= Stuart Prebble =

British television executive (1951–2025)

Stuart Colin Prebble (15 April 1951 – 21 August 2025) was a British television executive who was Chairman of Storyvault Films, and was CEO of ITV, Granada Sky Broadcasting and of ITV Digital.

== Early life and career ==
Prebble was educated at Newcastle University, where he was editor of student newspaper The Courier and later president of the students' union. After leaving university he was producer and editor of the World In Action current affairs series and went on to be Head of Factual Programmes at Granada TV and Controller of Factual Programmes for the ITV network. He was nominated for a BAFTA TV Award for Best Factual Series for World in Action and won the RTS "best factual series" award for Network First.

He was promoted to CEO of ITV in April, 2001, after ITV struggled to find a replacement CEO for well over a year. In March 2002 he was CEO of ITV Digital when it was forced into administration. In 2000, Prebble had agreed to pay £315 million over three years for TV rights to the Football League, but low user penetration, a conflict over carriage rights with Sky and high debt led ITV Digital's parent investors to walk away.

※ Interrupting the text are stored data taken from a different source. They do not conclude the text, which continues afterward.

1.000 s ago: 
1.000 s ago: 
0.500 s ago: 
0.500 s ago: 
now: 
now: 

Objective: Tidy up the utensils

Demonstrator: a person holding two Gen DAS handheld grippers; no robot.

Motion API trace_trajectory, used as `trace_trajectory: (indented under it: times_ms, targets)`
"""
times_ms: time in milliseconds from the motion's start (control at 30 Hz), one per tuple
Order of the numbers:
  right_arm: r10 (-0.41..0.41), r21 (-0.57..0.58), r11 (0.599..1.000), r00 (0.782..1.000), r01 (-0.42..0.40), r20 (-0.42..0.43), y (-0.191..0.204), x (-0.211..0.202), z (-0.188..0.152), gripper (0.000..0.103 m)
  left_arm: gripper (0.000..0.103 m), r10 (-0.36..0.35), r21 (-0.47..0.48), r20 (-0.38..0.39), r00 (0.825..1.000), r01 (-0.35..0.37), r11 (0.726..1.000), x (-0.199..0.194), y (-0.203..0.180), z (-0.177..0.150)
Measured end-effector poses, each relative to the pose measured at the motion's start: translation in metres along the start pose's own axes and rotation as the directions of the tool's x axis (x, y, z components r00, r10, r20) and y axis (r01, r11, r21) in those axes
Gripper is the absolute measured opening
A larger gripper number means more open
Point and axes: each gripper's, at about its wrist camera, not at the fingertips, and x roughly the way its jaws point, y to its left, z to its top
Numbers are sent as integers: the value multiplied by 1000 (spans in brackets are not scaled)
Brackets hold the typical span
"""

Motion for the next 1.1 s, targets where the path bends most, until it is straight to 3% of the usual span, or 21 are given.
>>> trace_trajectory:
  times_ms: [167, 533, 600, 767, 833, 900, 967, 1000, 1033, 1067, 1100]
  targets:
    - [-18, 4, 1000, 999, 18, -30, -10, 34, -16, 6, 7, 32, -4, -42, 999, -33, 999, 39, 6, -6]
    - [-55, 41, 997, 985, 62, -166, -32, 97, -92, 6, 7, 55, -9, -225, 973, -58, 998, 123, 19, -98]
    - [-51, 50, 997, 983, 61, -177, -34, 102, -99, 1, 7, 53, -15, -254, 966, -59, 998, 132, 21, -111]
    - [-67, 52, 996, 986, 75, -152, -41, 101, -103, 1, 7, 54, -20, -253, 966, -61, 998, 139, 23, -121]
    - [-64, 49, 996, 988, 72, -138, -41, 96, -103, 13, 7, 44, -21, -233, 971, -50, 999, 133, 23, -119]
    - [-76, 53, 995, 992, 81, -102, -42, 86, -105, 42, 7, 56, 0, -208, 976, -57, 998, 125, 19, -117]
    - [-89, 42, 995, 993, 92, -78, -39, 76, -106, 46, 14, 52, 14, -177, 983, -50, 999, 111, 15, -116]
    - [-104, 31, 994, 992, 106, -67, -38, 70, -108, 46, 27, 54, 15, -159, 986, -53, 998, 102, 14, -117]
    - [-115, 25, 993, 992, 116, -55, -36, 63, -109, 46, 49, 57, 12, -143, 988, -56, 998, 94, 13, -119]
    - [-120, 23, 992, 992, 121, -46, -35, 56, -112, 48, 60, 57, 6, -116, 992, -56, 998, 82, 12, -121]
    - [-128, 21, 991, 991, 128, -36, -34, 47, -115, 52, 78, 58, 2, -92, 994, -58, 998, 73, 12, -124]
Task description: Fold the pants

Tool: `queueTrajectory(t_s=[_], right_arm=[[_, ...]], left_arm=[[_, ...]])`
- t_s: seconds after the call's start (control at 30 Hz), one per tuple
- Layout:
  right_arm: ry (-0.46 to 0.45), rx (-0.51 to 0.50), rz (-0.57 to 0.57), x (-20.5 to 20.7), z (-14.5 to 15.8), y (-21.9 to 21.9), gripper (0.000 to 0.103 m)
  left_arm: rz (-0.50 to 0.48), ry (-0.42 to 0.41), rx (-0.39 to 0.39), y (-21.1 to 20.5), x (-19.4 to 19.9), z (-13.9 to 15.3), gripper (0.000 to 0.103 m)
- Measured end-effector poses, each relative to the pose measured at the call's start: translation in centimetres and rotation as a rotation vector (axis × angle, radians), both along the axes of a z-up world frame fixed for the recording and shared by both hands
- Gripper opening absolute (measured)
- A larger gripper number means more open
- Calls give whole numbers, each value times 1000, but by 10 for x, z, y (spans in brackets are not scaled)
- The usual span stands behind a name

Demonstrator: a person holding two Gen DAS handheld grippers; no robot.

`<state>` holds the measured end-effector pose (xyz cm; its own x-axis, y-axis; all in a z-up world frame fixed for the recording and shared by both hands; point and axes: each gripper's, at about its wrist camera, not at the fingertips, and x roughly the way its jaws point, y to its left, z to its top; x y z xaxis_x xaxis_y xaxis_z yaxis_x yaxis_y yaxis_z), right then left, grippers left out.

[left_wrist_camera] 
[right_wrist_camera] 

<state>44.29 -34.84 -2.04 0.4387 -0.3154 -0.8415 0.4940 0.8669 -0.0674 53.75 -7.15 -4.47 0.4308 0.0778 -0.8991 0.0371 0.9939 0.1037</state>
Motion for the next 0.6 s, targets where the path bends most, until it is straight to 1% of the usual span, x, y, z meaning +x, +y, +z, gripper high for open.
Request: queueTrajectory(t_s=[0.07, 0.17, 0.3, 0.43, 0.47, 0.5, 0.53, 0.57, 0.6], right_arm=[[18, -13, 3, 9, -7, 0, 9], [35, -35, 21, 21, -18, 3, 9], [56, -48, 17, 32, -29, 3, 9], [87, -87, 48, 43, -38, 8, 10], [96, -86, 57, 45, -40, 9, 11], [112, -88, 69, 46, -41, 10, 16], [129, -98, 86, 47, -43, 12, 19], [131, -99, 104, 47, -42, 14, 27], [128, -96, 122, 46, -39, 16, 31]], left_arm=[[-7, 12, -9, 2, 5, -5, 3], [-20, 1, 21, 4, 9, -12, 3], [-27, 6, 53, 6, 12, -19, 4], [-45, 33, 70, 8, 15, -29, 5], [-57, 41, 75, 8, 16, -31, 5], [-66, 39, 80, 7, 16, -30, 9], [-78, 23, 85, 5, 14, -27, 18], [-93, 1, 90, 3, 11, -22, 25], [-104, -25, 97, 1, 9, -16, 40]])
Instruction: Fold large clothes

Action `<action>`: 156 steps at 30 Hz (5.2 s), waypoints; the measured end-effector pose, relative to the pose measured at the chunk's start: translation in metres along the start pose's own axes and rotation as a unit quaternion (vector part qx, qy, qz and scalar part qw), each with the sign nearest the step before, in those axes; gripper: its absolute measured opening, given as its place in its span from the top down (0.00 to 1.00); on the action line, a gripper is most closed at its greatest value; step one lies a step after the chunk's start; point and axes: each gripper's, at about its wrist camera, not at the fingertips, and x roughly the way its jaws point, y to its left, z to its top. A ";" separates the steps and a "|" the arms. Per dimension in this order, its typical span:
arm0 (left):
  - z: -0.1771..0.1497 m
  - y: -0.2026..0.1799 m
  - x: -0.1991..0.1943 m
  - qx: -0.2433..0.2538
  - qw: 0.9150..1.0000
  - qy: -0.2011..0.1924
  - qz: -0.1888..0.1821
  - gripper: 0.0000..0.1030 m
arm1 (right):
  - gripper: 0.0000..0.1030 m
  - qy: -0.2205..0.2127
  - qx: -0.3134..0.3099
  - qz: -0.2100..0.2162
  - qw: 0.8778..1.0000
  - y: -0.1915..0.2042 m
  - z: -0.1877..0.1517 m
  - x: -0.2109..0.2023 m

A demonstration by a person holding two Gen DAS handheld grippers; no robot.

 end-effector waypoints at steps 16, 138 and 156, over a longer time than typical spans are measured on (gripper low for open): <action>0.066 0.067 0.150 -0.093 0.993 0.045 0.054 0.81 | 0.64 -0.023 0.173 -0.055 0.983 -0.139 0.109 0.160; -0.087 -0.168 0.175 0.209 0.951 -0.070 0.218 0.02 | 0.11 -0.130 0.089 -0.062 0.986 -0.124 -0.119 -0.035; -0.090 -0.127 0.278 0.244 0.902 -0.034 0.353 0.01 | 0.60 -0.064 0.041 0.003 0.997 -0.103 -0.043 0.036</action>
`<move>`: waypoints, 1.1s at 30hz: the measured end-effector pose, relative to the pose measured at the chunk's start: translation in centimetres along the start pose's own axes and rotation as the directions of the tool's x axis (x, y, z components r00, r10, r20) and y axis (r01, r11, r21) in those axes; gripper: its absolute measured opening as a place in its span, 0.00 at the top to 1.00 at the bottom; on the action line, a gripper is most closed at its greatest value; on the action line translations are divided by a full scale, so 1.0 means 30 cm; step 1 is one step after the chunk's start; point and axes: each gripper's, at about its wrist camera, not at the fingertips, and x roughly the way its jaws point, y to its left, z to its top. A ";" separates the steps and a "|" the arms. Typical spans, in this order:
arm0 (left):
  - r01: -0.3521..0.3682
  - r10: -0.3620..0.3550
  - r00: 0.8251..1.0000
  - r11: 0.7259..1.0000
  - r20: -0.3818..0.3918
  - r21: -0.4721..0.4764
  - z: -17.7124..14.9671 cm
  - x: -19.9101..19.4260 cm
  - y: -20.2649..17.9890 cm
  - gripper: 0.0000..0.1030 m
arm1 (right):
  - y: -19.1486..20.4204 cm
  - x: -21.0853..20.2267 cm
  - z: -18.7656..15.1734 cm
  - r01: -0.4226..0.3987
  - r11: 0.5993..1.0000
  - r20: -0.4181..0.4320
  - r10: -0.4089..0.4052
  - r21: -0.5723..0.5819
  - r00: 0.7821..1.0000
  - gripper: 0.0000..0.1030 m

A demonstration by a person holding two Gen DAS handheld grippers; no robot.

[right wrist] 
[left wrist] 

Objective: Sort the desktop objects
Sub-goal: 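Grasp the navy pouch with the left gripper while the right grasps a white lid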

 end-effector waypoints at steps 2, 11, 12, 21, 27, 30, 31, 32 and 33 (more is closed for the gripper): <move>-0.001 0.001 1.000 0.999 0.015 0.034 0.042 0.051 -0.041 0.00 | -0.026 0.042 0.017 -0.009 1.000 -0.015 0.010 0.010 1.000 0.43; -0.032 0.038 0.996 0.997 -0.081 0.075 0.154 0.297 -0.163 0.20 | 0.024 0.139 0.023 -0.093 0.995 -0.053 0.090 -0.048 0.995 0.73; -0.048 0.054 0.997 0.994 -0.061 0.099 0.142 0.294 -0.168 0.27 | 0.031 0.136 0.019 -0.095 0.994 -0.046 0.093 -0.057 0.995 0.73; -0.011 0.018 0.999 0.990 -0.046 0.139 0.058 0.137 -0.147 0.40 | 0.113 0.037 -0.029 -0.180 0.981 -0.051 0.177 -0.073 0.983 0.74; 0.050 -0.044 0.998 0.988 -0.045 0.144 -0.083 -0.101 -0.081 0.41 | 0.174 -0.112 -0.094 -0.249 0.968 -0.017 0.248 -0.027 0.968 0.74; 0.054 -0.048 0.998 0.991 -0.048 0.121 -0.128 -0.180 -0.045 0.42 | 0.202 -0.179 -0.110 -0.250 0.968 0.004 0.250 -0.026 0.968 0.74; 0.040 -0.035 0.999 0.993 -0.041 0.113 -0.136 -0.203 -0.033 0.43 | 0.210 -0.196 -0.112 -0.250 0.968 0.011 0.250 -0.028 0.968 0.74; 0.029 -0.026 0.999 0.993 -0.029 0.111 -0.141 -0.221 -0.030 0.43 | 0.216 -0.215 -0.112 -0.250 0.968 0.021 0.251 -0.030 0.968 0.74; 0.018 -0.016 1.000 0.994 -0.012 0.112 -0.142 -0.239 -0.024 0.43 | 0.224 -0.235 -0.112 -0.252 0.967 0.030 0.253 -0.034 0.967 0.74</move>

In Autumn 2002 he left ITV to set up an independent television production company based in London and the North East called Liberty Bell. The company produced a wide range of factual programmes for all of the UK terrestrial broadcasters. He was the executive producer and writer of the 2003 - 2004 Grumpy Old Men series for BBC2. There were three series of Grumpy Old Men, and his company also made several series of Grumpy Old Women which also became a successful touring stage show. Other TV productions for Liberty Bell have included 3 Men in a Boat for BBC2, Why We Went to War for More4, The Alastair Campbell Diaries for BBC2, and Willie's Wonky Chocolate Factory for Channel 4.

Prebble eventually sold Liberty Bell Productions to Avalon and in summer of 2011 he left to set up another TV production company, StoryVault Films. Among the company's productions are "Portrait Artist of the Year" and "Landscape Artist of the Year" series for Sky Arts.

Prebble was the author of 11 published books. These include two early novels, A Power in the Land, and The Lazarus File, as well as five comedy books on "Grumpy" themes. Secrets of the Conqueror, which is about the Falklands and the Cold War, was published by Faber in October 2012. His novel The Insect Farm was published by Alma Books in the UK in March 2015, and in the US by Mulholland Books in July 2015. He is the co-author of "Black and Blue" with Parm Sandhu, who was the most senior female BAME officer when she retired from the Met in 2019.

== Personal life and death ==
Prebble was married three times. Firstly to Barbara Gifford (1973–1978), then to Marilyn Charlton (1978-2020), and finally to Samantha Richards (from 2020). He died from pancreatic cancer on 21 August 2025, at the age of 74.